> _Directions_: Your answer must be every line of the data that contains "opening".

> _Source data_:
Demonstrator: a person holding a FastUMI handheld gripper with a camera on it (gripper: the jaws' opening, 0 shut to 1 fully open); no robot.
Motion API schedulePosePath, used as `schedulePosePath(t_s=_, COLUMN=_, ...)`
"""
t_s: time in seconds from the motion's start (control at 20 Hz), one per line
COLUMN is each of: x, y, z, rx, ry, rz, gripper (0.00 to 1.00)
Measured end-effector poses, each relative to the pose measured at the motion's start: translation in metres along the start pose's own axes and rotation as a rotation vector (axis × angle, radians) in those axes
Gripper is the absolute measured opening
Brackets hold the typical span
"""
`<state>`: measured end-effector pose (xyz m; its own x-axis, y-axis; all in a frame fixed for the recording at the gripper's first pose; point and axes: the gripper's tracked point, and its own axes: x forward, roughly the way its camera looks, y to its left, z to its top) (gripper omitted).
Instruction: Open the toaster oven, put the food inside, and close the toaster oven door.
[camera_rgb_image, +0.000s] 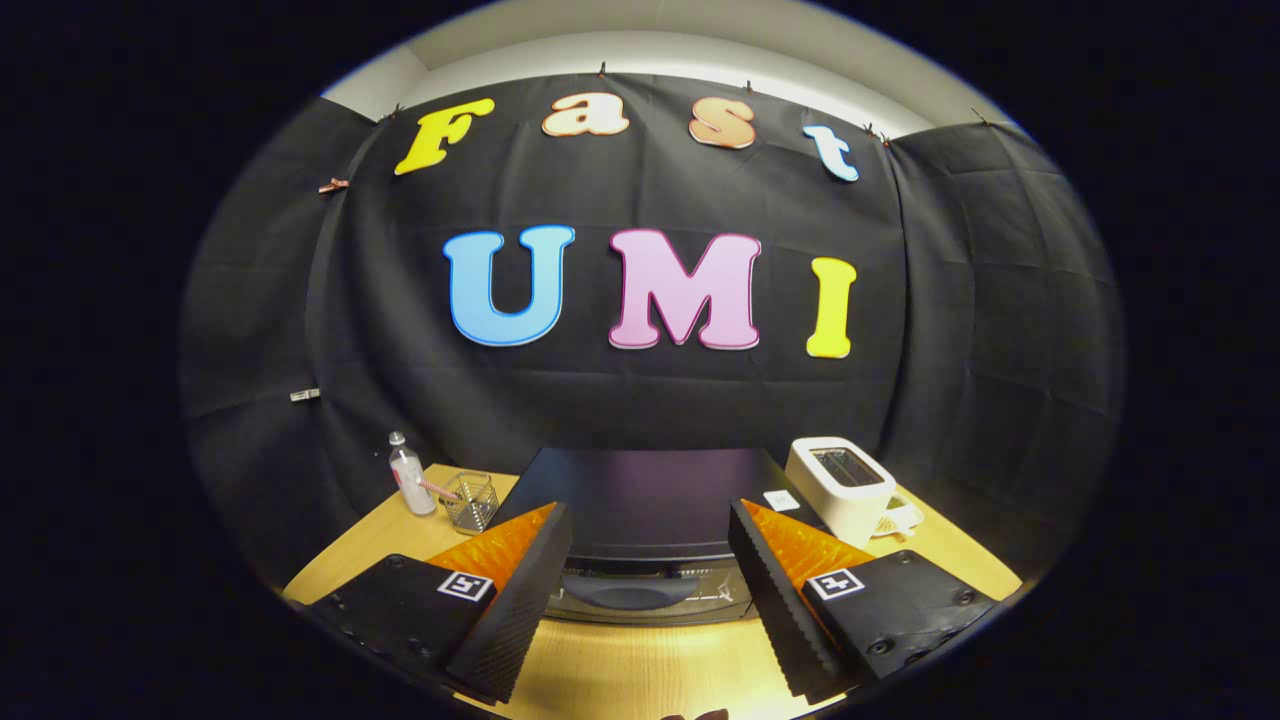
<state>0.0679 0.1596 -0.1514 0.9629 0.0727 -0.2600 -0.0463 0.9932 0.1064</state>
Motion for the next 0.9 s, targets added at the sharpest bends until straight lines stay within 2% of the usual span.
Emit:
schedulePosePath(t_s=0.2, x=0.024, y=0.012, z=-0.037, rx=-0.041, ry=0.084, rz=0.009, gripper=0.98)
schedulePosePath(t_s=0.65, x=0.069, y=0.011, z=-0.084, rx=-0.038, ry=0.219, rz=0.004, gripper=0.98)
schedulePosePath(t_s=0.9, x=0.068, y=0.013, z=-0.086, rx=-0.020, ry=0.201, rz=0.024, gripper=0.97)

> _Solution for this exercise_:
Demonstrator: a person holding a FastUMI handheld gripper with a camera on it (gripper: the jaws' opening, 0 shut to 1 fully open); no robot.
Gripper is the absolute measured opening

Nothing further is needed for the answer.